La malattia colpisce prevalentemente i cani di taglia grande e gigante con
maggior predisposizione di alcune razze tra cui il Dobermann generalmente
in età adulta e l’Alano nei primi anni di vita. L’insorgenza è
tendenzialmente rapida ma non è nota ad oggi quale sia la causa esatta di
questa problematica e si ipotizza che in essa possano concorrere più
fattori tra cui la genetica ad esempio.
La patogenesi è piuttosto varia poiché la compressione cronica del midollo
può avere diverse localizzazioni a causa dello spostamento anomalo di
diverse strutture: un’ernia discale che comprime il midollo ventralmente,
una compressione ad anello data da alterazione dei legamenti e del disco,
artrosi-malformazioni-malarticolazioni delle superfici vertebrali,
malformazioni di tutto il corpo vertebrale con riduzione del canale
midollare e spostamenti rotazionali delle vertebre.

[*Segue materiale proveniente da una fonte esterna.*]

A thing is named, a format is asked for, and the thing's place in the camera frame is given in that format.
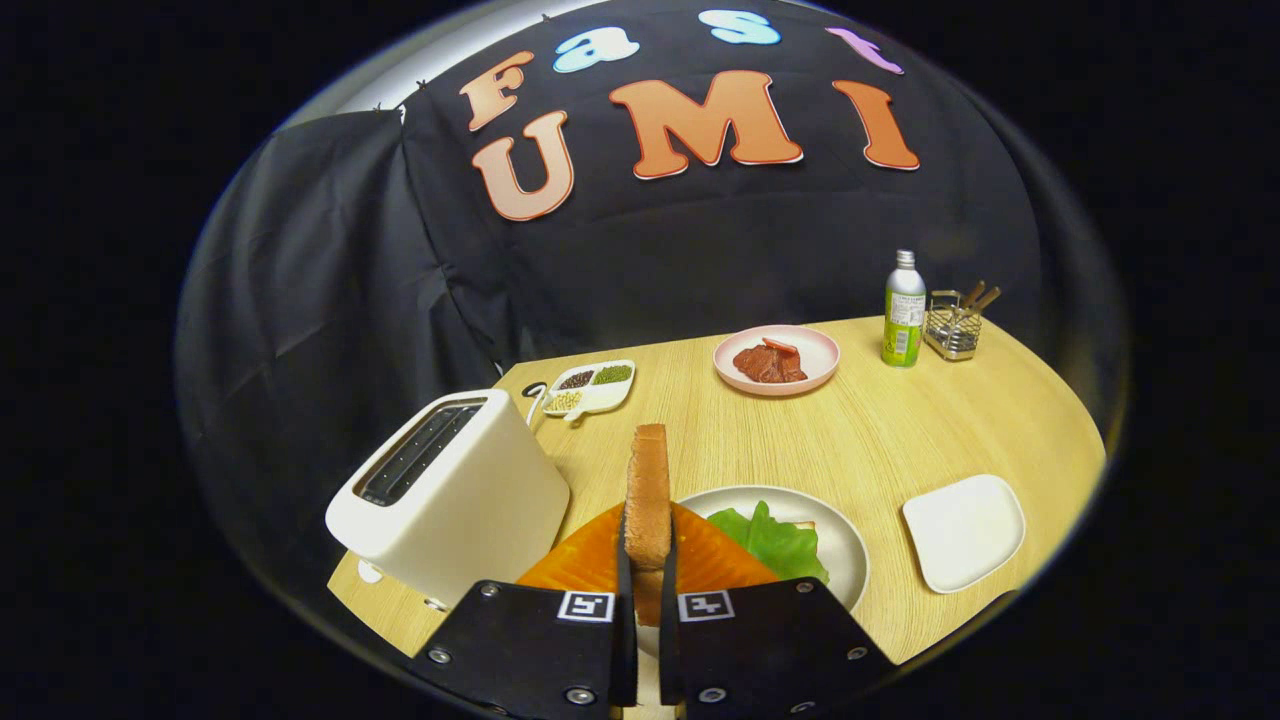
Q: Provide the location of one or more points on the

Tutte queste alterazioni che causano compressioni midollari si manifestano
con riluttanza e difficoltà al movimento, soprattutto a carico del treno
posteriore, gli arti anteriori tendono a muovere lentamente piccoli passi
ed è presente un’importante algia a livello cervicale. Nei casi più
eclatanti l’atassia locomotoria può degenerare in tetraparesi.
Per diagnosticare questa patologia l’indagine migliore è quella svolta
attraverso risonanza magnetica che permette di evidenziare la lesione in
maniera molto precisa; in alternativa è possibile effettuare una
mielografia con mezzo di contrasto che iniettato nel canale vertebrale
permette attraverso immagini radiografiche di individuare modificazioni
patologiche del decorso del midollo spinale localizzando di conseguenza
l’alterazione delle strutture circostanti.
Da un punto di vista terapeutico il mio approccio è di tipo chirurgico,
volto ad eliminare il fenomeno compressivo a carico del midollo;
intervengo quindi sulle vertebre e sui dischi intravertebrali, asportando
le porzioni erniate, creando fenestrature sui corpi vertebrali al fine di
ridurre lo schiacciamento ed eventualmente fissando con materiali
specifici le vertebre tra di loro per impedire movimenti che vadano di
nuovo a sollecitare il midollo comprimendolo. La prognosi è tuttavia
incerta per svariati motivi: poiché il recupero delle funzioni motorie è
strettamente legato ai danni subiti dal midollo indipendentemente
dall’asportazione chirurgica delle strutture che li hanno causati.
Frequentemente buoni risultati vengono ottenuti sottoponendo i pazienti ad
un periodo di fisioterapia mirata al recupero di tali funzioni.